Timing of the U.S. COVID-19 Policy Responses, China’s New Agenda, Misleading Trends

SUMMARY

  • Pandemic Policy Hasn’t Always Seized The Moment
  • China Sets Its Priorities
  • Some Reports of Progress Are Greatly Exaggerated

Timing is everything. We want to hit the road just ahead of rush hour. We enjoy perfectly ripe fruit, and a perfectly cooked steak. (And a perfectly aged wine to go with it.) We seek to deliver jokes with just the right cadence so that a gathered group stops to laugh out loud. Getting the timing right is not always easy, but the rewards can be ample. The poor pacing of some recent economic interventions, however, is no laughing matter.

Vast tracts of the global economy came to a stop during the month of March. Large numbers of people were forced to work from home (if they could) alongside children engaged in distance learning. Many were furloughed from their jobs, with no certainty about when (or if) they would be called back. Fortunately, policymakers tried to gear their actions to match the rapid and massive downturn in activity. Legislatures passed emergency spending measures with impressive speed, at an impressive scale.

Two months later, however, some of those bold initiatives have yet to reach their intended beneficiaries.

Weekly Economic Commentary - 05/29/20 - Chart 1

Among the more effective measures has been the direct Economic Impact Payments called for in the Coronavirus Aid, Relief, and Economic Security (CARES) Act. The undertaking was ambitious; wide-scale disbursements are a rarity, and stimulus checks in past crises took months to reach households. Five weeks after the program was announced, more than 130 million payments had been disbursed. But 20% of those eligible are still waiting for their money.

The recent surge of initial unemployment insurance (UI) claims has been shocking. More than 40 million Americans, or about one-quarter of the total labor force, have filed for benefits. As a result, most state unemployment systems have struggled to keep pace with new cases. Adding to the challenge, the CARES Act also created Pandemic Unemployment Assistance (PUA), allowing millions of self-employed and gig workers to qualify for jobless benefits. To this day, from Oregon to Wisconsin to North Carolina, frustration continues as states’ employment security systems groan under unprecedented workloads. At this point, only about 60% of Americans who have filed for unemployment benefits have actually received them.

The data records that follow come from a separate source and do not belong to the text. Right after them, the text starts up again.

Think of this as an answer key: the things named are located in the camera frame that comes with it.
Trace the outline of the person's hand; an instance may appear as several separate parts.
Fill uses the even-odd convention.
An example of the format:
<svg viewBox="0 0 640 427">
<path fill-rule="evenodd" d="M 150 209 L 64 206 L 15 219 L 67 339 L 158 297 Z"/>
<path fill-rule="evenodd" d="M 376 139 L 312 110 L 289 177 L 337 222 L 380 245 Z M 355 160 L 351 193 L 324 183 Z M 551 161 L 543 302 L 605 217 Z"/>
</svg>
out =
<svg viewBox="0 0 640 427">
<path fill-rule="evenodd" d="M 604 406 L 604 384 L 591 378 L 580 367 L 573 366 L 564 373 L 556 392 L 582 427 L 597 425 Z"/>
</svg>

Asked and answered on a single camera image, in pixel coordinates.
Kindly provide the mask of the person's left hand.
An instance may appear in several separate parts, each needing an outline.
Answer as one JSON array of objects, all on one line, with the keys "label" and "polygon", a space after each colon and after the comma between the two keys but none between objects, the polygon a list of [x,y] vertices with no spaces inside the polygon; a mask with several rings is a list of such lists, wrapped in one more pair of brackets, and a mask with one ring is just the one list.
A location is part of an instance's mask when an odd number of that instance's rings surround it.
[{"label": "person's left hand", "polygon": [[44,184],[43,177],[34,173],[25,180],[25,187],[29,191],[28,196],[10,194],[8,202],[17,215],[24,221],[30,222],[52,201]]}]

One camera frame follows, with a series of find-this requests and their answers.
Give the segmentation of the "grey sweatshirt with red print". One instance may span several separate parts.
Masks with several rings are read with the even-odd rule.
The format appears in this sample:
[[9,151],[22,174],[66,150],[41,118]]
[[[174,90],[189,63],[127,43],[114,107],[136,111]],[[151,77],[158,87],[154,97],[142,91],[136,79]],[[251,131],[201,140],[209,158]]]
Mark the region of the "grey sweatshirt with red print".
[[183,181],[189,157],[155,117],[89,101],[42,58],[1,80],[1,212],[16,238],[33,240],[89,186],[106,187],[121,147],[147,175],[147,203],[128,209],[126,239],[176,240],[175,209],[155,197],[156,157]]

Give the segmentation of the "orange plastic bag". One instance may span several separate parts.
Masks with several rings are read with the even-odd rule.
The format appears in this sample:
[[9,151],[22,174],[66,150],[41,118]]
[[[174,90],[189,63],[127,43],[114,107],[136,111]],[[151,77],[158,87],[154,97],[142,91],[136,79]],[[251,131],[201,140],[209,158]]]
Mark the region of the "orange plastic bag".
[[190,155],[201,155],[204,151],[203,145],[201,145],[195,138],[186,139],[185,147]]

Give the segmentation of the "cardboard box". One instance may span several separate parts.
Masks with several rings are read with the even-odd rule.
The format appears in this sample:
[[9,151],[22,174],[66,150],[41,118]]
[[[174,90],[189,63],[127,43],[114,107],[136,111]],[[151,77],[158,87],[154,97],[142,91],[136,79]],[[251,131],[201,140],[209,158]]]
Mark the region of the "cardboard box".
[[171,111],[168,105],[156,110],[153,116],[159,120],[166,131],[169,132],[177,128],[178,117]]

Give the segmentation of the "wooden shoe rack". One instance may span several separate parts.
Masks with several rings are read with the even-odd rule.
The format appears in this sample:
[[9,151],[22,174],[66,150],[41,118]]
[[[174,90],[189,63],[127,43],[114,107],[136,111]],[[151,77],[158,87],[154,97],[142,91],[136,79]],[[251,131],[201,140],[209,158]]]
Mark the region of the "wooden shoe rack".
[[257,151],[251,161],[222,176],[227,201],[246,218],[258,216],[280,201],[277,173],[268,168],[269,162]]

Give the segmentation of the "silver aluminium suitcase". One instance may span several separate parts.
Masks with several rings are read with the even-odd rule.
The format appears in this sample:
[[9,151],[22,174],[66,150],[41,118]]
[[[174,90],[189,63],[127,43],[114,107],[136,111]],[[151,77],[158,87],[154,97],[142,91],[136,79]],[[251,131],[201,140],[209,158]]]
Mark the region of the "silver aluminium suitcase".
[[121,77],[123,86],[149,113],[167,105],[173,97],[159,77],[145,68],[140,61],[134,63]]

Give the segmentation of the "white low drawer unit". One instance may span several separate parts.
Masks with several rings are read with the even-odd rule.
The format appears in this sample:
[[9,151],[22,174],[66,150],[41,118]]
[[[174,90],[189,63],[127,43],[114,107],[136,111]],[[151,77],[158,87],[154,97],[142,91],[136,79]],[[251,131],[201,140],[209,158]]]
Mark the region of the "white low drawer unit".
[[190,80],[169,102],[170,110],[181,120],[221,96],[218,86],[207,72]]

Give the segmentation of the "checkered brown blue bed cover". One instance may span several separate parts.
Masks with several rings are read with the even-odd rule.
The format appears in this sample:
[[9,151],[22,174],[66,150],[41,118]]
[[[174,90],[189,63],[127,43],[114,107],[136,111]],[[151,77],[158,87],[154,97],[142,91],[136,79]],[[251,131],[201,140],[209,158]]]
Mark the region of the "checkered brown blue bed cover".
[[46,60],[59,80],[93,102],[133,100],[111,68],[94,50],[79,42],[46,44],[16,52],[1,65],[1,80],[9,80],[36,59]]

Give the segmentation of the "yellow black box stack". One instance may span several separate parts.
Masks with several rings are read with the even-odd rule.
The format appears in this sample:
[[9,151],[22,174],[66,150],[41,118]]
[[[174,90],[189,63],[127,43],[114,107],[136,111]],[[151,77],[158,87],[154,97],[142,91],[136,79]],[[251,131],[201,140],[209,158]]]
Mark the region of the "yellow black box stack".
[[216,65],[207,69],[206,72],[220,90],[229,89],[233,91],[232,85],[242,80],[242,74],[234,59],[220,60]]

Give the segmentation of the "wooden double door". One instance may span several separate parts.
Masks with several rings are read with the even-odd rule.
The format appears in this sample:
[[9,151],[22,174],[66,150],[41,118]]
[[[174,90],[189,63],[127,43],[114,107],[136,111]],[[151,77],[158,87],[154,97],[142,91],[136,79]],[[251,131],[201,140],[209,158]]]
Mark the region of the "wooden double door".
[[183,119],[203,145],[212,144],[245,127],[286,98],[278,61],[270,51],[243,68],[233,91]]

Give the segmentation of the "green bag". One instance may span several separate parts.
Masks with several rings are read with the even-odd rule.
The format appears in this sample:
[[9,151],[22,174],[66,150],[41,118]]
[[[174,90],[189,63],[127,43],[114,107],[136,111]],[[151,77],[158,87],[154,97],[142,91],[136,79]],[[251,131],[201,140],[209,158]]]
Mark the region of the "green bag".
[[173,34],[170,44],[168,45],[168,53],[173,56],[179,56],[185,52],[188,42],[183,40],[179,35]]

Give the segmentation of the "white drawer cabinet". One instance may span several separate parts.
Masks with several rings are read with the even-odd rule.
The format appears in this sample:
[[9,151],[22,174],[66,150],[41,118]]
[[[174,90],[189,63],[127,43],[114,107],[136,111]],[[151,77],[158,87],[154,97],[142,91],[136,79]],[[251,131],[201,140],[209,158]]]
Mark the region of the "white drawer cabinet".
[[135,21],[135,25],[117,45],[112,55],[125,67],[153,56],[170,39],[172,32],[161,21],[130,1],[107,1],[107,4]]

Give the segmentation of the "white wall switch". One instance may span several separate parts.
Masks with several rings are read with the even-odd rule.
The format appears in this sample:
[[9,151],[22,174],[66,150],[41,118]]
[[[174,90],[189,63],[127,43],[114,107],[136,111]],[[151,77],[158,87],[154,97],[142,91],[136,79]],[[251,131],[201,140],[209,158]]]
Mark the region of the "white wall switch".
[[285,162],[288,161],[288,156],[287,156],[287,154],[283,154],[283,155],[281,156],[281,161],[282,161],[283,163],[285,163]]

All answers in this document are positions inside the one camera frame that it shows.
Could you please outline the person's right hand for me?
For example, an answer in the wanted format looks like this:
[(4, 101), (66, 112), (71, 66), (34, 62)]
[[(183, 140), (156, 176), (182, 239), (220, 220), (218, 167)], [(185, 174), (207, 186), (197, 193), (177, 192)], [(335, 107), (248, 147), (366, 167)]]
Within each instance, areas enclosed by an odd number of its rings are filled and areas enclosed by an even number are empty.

“There has been a lot of red tape holding back crisis-related benefits.”

The CARES Act featured a supplement of $600 per week on top of state UI benefits. Bringing that program online across all 50 states took a month, and it is up to each state to disburse any of these payments due in arrears. States were already working to catch up to the backlog of new claims, and this change to the process complicates their existing workflows.